ASSIGNMENT.
Across these entries, count the lines holding the string "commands"; the number is the whole answer.

Stored dataset items.
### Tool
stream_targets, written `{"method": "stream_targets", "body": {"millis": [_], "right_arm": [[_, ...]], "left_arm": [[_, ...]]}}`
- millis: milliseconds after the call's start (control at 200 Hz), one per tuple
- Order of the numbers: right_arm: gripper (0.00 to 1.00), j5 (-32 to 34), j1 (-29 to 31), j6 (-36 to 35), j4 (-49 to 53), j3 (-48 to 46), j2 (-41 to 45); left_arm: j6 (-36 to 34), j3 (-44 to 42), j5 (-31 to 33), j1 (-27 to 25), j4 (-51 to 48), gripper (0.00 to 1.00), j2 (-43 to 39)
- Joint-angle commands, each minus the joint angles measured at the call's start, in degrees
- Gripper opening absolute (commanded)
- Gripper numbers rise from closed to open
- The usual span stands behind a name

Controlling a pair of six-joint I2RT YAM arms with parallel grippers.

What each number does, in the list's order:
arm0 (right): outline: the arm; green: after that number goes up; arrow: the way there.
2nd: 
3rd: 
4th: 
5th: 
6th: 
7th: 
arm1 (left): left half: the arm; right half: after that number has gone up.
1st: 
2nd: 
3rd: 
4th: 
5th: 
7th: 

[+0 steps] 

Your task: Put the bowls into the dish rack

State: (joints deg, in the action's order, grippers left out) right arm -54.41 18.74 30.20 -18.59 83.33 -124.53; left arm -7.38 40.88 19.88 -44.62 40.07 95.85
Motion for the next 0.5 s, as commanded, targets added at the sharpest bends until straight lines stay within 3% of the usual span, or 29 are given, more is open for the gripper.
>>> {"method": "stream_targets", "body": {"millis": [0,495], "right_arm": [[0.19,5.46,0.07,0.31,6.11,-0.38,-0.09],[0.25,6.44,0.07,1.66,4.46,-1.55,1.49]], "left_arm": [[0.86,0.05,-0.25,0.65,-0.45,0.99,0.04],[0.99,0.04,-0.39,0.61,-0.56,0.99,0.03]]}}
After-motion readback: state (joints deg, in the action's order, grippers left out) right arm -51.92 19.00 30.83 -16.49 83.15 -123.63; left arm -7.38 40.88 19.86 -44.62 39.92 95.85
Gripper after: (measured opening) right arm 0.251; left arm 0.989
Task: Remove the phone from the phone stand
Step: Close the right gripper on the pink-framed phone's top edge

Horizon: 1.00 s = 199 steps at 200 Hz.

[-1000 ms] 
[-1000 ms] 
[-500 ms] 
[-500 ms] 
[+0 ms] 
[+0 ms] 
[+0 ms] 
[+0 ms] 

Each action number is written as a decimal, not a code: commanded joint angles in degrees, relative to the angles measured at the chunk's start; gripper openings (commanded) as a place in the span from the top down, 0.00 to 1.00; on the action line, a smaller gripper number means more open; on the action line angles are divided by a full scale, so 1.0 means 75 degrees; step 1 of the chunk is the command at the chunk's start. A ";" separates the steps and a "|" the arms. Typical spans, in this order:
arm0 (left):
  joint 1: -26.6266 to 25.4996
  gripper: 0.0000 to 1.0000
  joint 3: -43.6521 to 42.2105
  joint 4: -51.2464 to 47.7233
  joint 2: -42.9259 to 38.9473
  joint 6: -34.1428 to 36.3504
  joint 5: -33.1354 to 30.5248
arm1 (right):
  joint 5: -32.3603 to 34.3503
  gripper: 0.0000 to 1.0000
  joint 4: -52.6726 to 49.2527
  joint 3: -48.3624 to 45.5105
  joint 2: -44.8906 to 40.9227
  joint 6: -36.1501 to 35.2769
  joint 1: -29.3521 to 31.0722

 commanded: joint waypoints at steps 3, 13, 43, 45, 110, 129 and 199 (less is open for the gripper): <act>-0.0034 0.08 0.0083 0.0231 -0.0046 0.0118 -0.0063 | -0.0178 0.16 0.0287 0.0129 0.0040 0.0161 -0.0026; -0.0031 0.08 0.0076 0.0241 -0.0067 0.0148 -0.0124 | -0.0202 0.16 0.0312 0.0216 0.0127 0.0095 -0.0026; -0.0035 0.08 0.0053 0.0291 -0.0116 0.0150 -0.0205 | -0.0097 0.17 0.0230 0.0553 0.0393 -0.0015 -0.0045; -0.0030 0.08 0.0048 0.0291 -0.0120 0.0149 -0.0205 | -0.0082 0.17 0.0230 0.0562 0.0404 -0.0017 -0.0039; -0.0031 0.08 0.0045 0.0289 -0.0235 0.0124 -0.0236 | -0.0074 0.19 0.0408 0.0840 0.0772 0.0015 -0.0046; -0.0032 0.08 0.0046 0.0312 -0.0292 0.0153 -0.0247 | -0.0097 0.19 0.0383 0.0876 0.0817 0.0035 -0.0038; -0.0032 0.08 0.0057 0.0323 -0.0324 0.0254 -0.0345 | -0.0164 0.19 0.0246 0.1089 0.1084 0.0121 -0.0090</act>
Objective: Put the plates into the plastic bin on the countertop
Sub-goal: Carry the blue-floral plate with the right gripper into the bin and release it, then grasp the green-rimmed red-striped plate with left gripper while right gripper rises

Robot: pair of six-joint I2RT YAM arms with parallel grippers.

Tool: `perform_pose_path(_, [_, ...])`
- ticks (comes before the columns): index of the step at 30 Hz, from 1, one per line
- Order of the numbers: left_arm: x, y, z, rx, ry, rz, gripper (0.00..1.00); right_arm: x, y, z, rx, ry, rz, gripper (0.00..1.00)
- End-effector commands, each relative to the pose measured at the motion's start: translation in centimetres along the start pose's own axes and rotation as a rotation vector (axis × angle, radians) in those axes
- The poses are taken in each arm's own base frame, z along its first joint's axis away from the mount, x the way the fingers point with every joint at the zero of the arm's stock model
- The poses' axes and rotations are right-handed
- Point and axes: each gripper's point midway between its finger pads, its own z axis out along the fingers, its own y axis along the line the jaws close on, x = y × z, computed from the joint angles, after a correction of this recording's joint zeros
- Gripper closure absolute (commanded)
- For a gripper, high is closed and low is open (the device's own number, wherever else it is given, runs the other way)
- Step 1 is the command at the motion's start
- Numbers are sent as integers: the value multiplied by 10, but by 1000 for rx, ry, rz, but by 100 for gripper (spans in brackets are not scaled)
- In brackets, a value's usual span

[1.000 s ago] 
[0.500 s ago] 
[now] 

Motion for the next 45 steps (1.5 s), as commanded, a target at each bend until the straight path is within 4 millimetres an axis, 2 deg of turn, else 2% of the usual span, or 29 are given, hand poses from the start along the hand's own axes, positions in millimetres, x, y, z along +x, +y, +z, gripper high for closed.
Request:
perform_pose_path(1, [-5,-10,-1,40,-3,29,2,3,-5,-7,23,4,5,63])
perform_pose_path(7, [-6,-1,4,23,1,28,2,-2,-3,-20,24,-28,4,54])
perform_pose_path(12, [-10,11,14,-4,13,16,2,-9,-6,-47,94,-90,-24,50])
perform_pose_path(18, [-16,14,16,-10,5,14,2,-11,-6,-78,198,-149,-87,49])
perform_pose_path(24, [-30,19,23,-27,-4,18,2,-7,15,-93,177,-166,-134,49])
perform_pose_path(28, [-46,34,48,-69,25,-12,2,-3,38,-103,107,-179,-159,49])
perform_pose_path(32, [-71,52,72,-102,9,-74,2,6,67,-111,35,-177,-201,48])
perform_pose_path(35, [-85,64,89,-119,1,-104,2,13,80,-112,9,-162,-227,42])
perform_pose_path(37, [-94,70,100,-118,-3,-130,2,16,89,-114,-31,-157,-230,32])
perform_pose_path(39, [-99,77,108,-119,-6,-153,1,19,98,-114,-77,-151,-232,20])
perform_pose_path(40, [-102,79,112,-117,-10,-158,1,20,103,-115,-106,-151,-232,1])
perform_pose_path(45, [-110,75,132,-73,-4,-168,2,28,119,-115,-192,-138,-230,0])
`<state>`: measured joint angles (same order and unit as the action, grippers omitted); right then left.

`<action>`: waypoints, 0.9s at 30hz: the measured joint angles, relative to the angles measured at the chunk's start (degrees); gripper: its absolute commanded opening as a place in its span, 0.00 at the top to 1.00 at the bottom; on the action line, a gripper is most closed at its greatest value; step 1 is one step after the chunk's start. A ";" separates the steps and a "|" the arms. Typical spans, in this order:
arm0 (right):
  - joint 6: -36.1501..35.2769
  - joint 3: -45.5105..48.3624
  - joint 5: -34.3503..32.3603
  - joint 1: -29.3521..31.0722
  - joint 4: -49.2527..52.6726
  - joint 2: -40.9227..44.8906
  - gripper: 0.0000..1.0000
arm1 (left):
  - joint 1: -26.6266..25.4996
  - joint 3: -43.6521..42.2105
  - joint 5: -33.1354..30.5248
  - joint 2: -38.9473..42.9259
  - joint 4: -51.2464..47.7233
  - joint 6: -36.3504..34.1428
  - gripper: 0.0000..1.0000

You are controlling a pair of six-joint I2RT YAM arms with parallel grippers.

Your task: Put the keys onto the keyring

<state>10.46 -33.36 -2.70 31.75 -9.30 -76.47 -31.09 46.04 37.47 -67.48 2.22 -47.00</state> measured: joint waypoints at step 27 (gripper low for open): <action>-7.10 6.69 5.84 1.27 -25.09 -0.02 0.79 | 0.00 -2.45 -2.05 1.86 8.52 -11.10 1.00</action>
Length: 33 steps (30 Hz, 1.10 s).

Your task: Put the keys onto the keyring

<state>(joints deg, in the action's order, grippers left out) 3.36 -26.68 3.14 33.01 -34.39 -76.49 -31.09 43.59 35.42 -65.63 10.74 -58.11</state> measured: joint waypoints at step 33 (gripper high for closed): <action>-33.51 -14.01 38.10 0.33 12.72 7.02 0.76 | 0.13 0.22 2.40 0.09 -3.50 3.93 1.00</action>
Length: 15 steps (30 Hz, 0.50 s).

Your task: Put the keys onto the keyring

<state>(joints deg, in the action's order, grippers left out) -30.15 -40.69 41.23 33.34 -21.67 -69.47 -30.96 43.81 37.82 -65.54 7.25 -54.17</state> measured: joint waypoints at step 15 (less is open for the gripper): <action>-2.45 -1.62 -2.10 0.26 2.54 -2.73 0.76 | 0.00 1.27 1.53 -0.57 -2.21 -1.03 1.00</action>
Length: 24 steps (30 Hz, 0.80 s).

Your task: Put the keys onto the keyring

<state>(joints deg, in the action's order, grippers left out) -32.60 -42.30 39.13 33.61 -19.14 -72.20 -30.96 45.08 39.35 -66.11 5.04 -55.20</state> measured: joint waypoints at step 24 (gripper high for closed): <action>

ANSWER SPACE.
2